But it's also possible to release the position with the following retroplay: -1. f4xRe5 Rg5-e5 -2. Ne8-g7 Rg7-g5, then play the knight on e1 back to f6, and then -i. Ng5-h7 Nh7-f6 -(i+1). N~ Bf5-h3 -(i+2). Nh3-g5, bring the freed bishop to c8, uncapture a bishop on e6, bring this bishop to f1, and uncapture a piece on f3. Promotions occurred on d1 and a1. Even c6-c7 could be the last move.

10540 - Alexander Kislyak
Last moves were (~ means 'waiting move'): -1. .. a7-a5! -2. a6xRb7 Rb5-b7 -3. a5-a6 Rd5-b5 -4. a4-a5 Rd3-d5 -5. a3-a4 Rd5xRd3! -6. Rd4xNd3! Ne1-d3 -7. Re4-d4 ~ -8. Kf1-f2 ~ -9. Bf2-g1 ~ -10. Kg1xNf1! Nd3-e1 -11. ~ Qe1-d1 -12. ~ Kd1-d2 -13. Nb3-a1 Rd2-c2 -14. Na5-b3 Kc2-d1 -15. Nb7-a5 Kb3-c2 etc. The promotions occurred on h1 and d1.

10541 - Andrei Frolkin
1. f4 a5 2. f5 a4 3. f6 a3 4. fg7 f5 5. h4 Nf6 6. g8=B Bg7 7. Bb3 Rg8 8. h5 Bh8 9. h6 Rg7 10. hg7 h5 11. g8=B h4 12. Bgc4 d5 13. Nh3 dc4 14. Nf2 cb3 15. Rh3 ba2 16. Rb3 Qd3 17. ed3 h3 18. Qg4 h2 19. Qb4 f4 20. Be2 Bf5 21. Bf3 h1=Q 22. Ke2 Qc1 23. Bd5 Qg1 24. Nd1 Qd4 25. Bg8 Qd8 26. Nbc3 f3
But this is unfortunately cooked: 1. h4 a5 2. h5 a4 3. h6 a3 4. hg7 h5 5. Rh4 Rh6 6. Rb4 Rd6 7. Nc3 Rd3 8. ed3 f5 9. Be2 Nf6 10. g8=Q h4 11. Qb3 h3 12. Bf3 h2 13. Bd5 h1=Q 14. Bc4 d5 15. Qg4 dc4 16. Ke2 cb3 17. Nh3 ba2 18. Rb3 Qg1 19. Qb4 Qh1 20. f4 Bg7 21. Nf2 Qh4 22. Nfd1 Qg5 23. fg5 Bh8 24. g6 f4 25. g7 Bf5 26. g8=B f3

10542 - Unto Heinonen
1. c4 a5 2. c5 a4 3. c6 a3 4. cb7 ab2 5. a4 h5 6. a5 h4 7. a6 h3 8. a7 hg2 9. ab8=Q Rh3 10. Ra7 Ra3 11. h4 c5 12. h5 c4 13. h6 c3 14. h7 c2 15. Nc3 b1=Q 16. Bb2 c1=Q 17. Rh6 Qf5 18. Rc6 e6 19. e4 Bd6 20. Nge2 g1=Q 21. f3 Qgc5 22. d4 Qcg5 23. h8=Q Bf4 24. Qh5 Ne7 25. Qe5 Ng6 26. b8=Q Ba6 27. Qdb3 Bd3 28. Q8b5 Nh4 29. Rb7 R8a4 30. Qbd5 Qa5

10543 - Alexander Yarosh
Solution:

[8/1ppp2p1/p7/8/4P1P1/PP1PrbRB/K1PPkbQn/2qRBNrN]

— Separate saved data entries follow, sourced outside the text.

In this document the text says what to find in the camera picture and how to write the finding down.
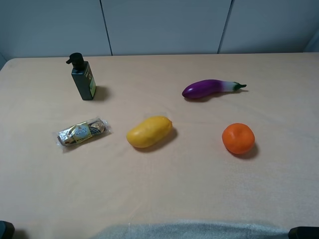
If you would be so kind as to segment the orange toy tangerine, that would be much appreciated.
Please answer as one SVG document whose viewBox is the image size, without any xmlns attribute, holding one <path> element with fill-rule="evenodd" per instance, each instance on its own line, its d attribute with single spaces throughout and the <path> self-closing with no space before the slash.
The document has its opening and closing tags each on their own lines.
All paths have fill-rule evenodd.
<svg viewBox="0 0 319 239">
<path fill-rule="evenodd" d="M 245 154 L 255 145 L 255 135 L 247 125 L 234 123 L 223 131 L 222 142 L 231 153 Z"/>
</svg>

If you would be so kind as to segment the gold wrapped chocolate pack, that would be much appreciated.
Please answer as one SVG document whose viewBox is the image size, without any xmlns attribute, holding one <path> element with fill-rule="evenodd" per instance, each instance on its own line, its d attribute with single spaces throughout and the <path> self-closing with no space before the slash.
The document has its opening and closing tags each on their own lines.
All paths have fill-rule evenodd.
<svg viewBox="0 0 319 239">
<path fill-rule="evenodd" d="M 112 127 L 106 120 L 95 117 L 54 132 L 53 137 L 62 151 L 67 153 L 112 133 Z"/>
</svg>

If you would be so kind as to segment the yellow toy mango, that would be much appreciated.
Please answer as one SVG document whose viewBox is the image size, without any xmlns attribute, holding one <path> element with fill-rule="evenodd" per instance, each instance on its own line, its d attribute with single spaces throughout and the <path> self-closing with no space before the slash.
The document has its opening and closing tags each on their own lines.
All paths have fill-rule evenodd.
<svg viewBox="0 0 319 239">
<path fill-rule="evenodd" d="M 167 117 L 153 116 L 131 129 L 126 139 L 135 148 L 147 148 L 168 136 L 172 128 L 172 121 Z"/>
</svg>

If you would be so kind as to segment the dark green pump bottle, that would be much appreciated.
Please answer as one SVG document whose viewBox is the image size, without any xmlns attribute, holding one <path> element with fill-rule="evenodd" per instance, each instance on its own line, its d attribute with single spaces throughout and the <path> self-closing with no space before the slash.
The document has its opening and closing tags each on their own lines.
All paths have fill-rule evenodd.
<svg viewBox="0 0 319 239">
<path fill-rule="evenodd" d="M 72 53 L 66 63 L 72 64 L 71 76 L 82 100 L 93 100 L 96 92 L 96 83 L 89 62 L 83 59 L 81 53 Z"/>
</svg>

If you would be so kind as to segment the purple toy eggplant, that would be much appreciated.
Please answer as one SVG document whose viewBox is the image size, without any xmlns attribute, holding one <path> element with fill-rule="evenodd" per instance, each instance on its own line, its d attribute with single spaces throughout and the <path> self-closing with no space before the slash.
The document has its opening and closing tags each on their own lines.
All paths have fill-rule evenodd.
<svg viewBox="0 0 319 239">
<path fill-rule="evenodd" d="M 215 93 L 236 92 L 245 87 L 247 87 L 246 84 L 240 84 L 238 82 L 207 79 L 187 86 L 183 90 L 182 96 L 186 99 L 194 100 L 204 98 Z"/>
</svg>

Without a6 or c7, the last moves were -1. Ka1xBa2 Bb1-a2 -2. a2-a3 Qa3-b1, and later a3/c3xb2-b1=B. Without b7, d7, or g7, the last moves were -1. b2-b3 a7-a6 -2. Kb3-a2.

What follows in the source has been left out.